ACTIVITY: Each line from the one containing "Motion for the" to the end of the listing below must be retyped exactly, with no line left out and none added.
[RECORDED DATA — start]
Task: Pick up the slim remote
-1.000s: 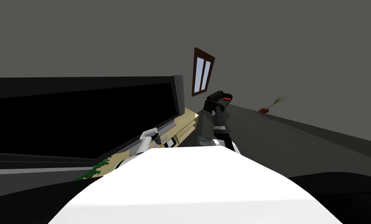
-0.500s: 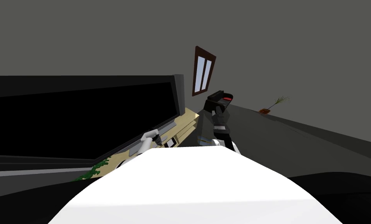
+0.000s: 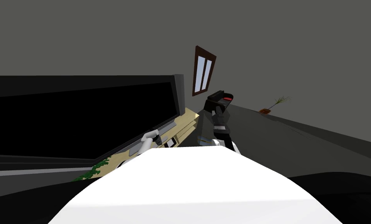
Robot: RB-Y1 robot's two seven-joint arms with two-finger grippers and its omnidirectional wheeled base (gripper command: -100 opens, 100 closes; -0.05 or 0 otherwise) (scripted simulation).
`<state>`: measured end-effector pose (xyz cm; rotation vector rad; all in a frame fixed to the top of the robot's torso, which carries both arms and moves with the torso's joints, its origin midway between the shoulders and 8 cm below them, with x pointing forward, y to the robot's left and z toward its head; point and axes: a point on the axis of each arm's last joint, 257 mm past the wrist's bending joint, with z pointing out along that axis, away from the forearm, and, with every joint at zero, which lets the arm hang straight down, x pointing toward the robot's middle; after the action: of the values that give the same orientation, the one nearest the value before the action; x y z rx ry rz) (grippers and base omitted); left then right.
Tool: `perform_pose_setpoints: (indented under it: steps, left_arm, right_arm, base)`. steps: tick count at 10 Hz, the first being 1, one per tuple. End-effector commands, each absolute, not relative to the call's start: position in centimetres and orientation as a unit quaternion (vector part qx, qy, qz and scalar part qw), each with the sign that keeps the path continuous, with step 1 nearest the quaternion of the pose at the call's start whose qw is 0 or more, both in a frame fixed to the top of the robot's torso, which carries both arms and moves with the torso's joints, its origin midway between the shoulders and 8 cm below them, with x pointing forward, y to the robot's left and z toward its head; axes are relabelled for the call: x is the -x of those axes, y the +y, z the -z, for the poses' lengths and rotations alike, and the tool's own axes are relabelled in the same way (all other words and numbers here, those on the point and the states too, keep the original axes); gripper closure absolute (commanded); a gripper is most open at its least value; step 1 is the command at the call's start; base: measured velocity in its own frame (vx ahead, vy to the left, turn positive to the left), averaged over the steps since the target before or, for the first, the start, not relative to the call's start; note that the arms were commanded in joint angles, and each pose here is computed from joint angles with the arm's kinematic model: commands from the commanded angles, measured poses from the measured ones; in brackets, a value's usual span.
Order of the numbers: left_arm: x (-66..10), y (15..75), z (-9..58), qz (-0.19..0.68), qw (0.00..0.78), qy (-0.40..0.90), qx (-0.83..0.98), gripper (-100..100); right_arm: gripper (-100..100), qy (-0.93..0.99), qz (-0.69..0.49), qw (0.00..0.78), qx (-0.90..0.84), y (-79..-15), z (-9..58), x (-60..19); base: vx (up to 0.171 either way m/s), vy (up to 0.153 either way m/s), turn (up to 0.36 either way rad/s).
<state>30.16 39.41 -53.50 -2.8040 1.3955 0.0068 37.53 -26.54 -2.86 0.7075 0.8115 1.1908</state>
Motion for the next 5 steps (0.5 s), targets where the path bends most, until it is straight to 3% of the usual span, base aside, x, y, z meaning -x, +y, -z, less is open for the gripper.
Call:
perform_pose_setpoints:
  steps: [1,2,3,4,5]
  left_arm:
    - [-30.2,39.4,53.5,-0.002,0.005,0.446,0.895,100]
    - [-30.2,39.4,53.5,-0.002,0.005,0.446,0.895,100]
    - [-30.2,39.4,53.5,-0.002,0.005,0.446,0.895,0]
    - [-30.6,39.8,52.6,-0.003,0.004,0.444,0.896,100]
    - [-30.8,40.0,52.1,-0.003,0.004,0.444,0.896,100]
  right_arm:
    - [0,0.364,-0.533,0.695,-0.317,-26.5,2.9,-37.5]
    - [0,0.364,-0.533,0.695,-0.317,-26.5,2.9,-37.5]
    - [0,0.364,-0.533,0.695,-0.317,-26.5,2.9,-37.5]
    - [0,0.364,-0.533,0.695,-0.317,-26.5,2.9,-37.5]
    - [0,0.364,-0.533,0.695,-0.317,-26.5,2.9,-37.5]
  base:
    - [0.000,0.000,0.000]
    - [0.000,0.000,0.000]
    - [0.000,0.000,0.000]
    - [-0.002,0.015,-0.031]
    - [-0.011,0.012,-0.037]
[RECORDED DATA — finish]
RESPONSE AREA:
Motion for the next 5 steps (0.5 s), targets where the path bends most, until it is straight to 3% of the usual span, base aside, x, y, z meaning -x, +y, -z, less is open for the gripper.
Call:
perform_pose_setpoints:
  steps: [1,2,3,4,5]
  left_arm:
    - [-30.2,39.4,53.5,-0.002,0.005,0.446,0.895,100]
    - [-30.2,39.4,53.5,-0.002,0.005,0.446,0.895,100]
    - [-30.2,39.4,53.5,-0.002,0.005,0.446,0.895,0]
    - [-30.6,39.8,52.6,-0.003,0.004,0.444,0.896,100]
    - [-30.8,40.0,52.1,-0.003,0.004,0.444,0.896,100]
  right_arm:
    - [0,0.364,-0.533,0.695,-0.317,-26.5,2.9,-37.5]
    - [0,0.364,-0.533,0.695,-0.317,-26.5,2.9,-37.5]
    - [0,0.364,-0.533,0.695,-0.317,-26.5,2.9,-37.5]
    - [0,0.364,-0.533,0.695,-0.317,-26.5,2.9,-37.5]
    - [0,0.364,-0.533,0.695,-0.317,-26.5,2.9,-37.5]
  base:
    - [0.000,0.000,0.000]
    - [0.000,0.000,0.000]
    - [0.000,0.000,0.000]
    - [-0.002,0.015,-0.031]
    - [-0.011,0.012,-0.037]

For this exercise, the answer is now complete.